A secret he carries surrounding her death also haunts him, and reminds
him of his own failures and shortcomings. Unsure of where to turn,
he allows his domineering mother to take his youngest daughter,
Jeannie, home to raise while he copes as best he can with the more
troublesome five-year-old Katherine.
Things
are no better outside his home. Tyler’s congregation of rather
cold, small-town men and women have grown tired of his rambling
sermons and emotional distance, and begin to turn on him. Gossip,
unsavory rumors, and politics may result in his dismissal. Everything
Tyler has believed about himself and his world is changing.
For
years, Tyler has idolized theologian Dietrich Bonhoeffer, and marveled
at his courage in the face of suffering. Now, called on to travel
his own dark night of the soul, Tyler begins to question: Where
is “The Feeling” of God’s presence?
Woven
through the turmoil of Tyler’s life and emotions are the lyrics
of the beloved hymn “Abide With Me:”
I
need Thy presence every passing hour.
What but Thy grace can foil the tempter’s power?

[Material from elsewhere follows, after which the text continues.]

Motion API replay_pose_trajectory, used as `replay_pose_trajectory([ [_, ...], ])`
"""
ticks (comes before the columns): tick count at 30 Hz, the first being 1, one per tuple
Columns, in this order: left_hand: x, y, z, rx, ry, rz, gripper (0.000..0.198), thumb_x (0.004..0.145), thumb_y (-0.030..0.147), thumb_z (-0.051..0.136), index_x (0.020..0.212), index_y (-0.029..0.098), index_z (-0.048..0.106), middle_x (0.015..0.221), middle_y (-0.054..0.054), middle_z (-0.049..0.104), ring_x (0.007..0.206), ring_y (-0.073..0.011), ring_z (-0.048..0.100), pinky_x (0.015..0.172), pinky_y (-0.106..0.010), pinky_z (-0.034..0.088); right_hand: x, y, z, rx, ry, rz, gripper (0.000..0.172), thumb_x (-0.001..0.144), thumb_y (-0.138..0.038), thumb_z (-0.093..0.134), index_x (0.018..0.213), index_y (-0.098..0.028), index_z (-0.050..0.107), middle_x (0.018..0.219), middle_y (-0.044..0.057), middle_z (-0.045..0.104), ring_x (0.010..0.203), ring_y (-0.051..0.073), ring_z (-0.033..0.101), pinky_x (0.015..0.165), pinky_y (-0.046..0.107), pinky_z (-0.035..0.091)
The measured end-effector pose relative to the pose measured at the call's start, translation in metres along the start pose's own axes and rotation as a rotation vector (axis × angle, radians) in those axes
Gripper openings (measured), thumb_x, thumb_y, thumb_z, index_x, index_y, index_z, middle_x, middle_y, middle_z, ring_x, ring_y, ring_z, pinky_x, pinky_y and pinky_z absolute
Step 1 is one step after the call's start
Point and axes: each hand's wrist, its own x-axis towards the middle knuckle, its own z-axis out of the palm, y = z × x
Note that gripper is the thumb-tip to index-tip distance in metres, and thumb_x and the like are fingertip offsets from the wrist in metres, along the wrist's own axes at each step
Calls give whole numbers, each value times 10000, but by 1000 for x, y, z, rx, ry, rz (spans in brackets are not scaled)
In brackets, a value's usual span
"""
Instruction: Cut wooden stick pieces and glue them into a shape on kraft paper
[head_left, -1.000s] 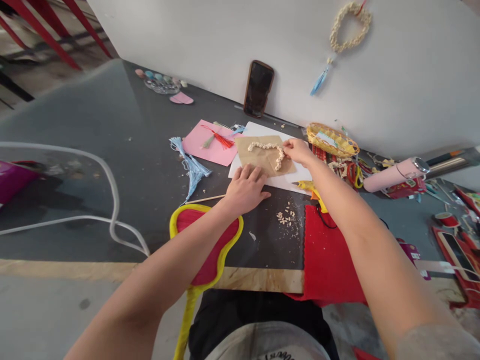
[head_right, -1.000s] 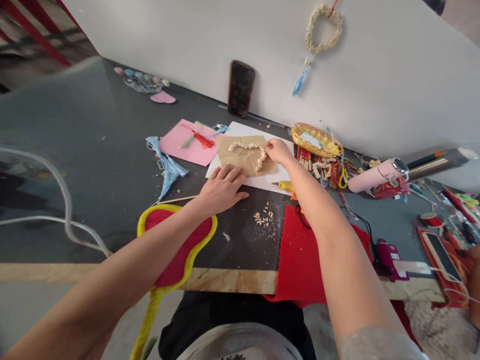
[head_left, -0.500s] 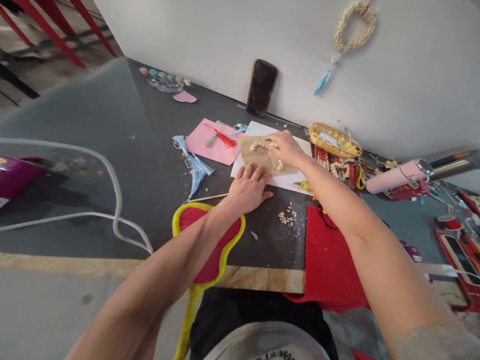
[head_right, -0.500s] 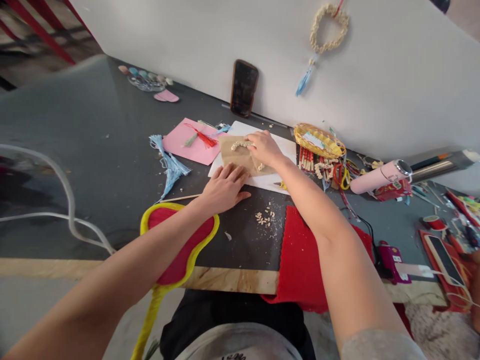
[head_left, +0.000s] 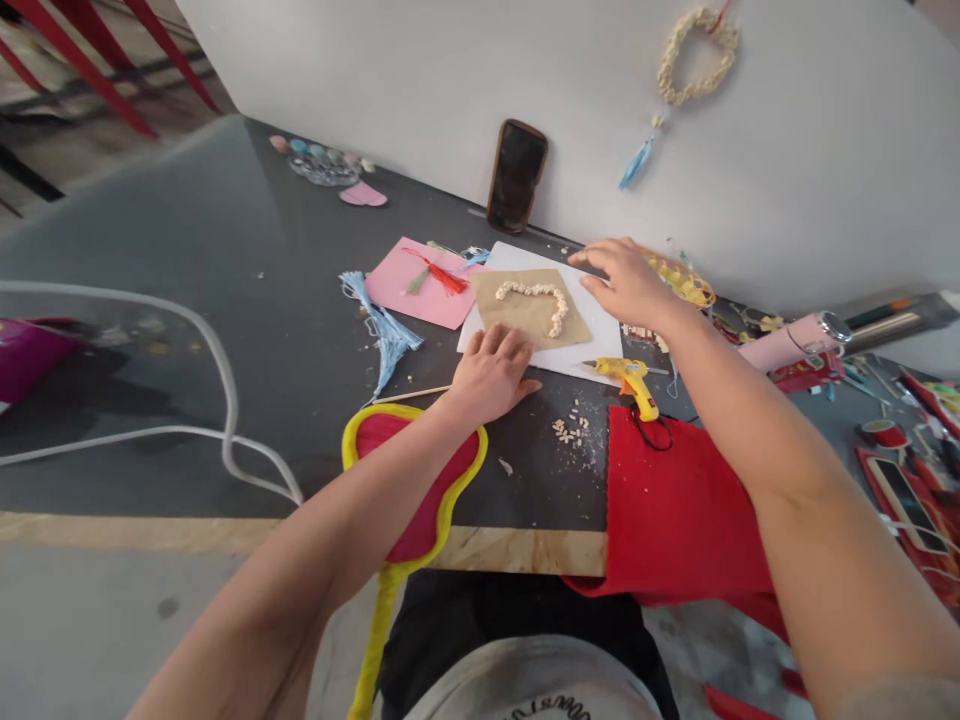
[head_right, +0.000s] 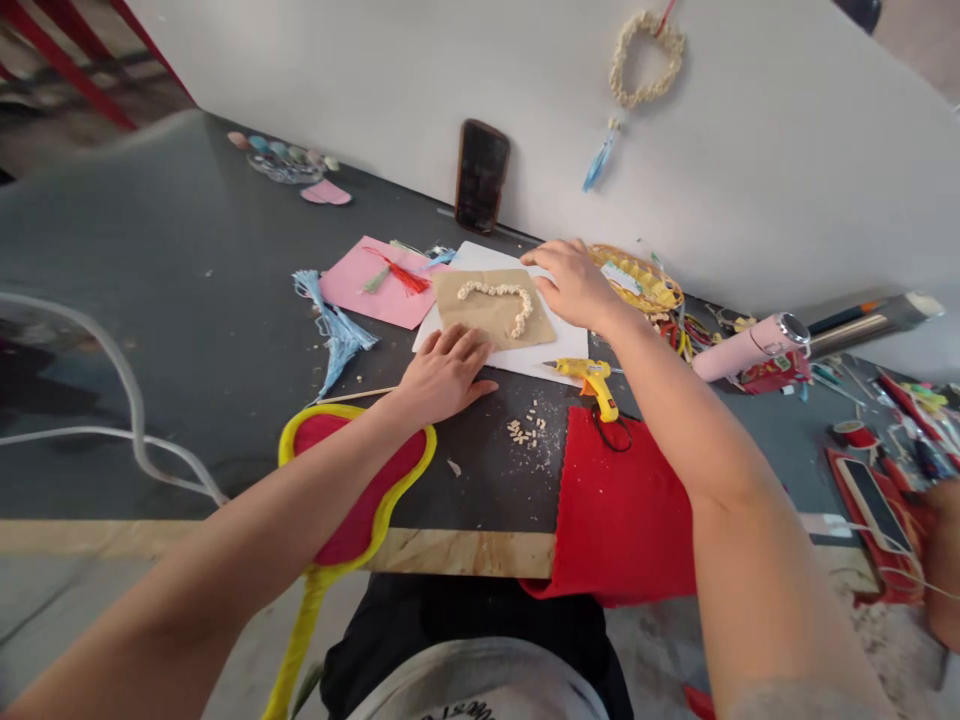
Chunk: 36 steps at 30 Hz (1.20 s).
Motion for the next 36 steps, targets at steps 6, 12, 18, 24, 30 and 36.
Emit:
replay_pose_trajectory([
  [6, 3, -1, 4, 9, 45, 5, 527, 944, 478, 466, 1383, 192, 517, 1489, -130, 467, 1412, -350, 327, 1129, -551, 259, -104, 3, -17, -20, -77, 390, 162, 897, -263, 545, 1023, -219, 637, 1007, 76, 712, 899, 240, 661, 809, 365, 484],
  [12, 9, 3, -4, 14, 164, -7, 404, 963, 355, 421, 1288, 191, 595, 1366, -119, 583, 1325, -309, 454, 1118, -504, 310, -168, -1, 21, -32, -236, 594, 281, 852, -400, 654, 1026, -208, 543, 1051, 119, 708, 963, 289, 683, 760, 356, 484],
  [18, 10, 18, -18, 95, 189, 51, 374, 952, 284, 395, 1211, 193, 650, 1285, -109, 632, 1198, -296, 555, 1025, -455, 409, -170, 7, 40, 72, -157, 715, 338, 757, -328, 734, 1008, -183, 560, 1031, 175, 711, 944, 344, 688, 747, 382, 489],
  [24, -24, 49, -38, 71, 186, 148, 345, 943, 255, 434, 1196, 194, 660, 1277, -117, 639, 1173, -277, 581, 1016, -463, 438, -182, 24, 44, 218, 45, 738, 144, 751, -305, 650, 821, -206, 571, 846, 99, 702, 828, 282, 675, 688, 336, 470],
  [30, -85, 66, -37, 13, 256, 180, 309, 944, 256, 460, 1152, 172, 672, 1251, -125, 653, 1142, -288, 613, 981, -465, 484, -211, 21, 46, 807, 588, 712, 205, 741, -298, 606, 912, -225, 521, 801, -11, 618, 649, 139, 579, 582, 265, 461],
  [36, -124, 77, -38, -32, 326, 79, 289, 951, 275, 481, 1143, 166, 667, 1243, -131, 649, 1146, -273, 617, 997, -443, 493, -235, 14, 65, 1371, 690, 633, 302, 671, -408, 698, 858, -207, 575, 856, 2, 655, 577, 76, 548, 476, 202, 432],
])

Who, like Thyself, my guide and stay can be?
Through cloud and sunshine, Lord, abide with me.*
They
help in lending perspective to the reader as Tyler’s world
falls apart. But it is Strout’s ability to help us empathize
with the characters that takes us from a stance of observation to
that of participation, compelling us to look at our own fears, failings,
and faith.
For
example, the author crafts a poignant, yet realistic relationship
between Tyler and five-year-old Katherine that recalls the work
of Gail Godwin in Eventide. Strout invites her readers
to see Katherine’s world through the eyes of a child frightened
by the loss of her mother, and thus builds compassion for her seemingly
psychotic misdeeds.
Even
secondary characters are used to pull readers in. Through an effective
use of flashback surrounding a specific and graphic sexual affair
carried on by a married man in Tyler’s congregation, Strout
depicts the depth of our failings, and how our own shortcomings
sometimes generate intolerance for the failings of others.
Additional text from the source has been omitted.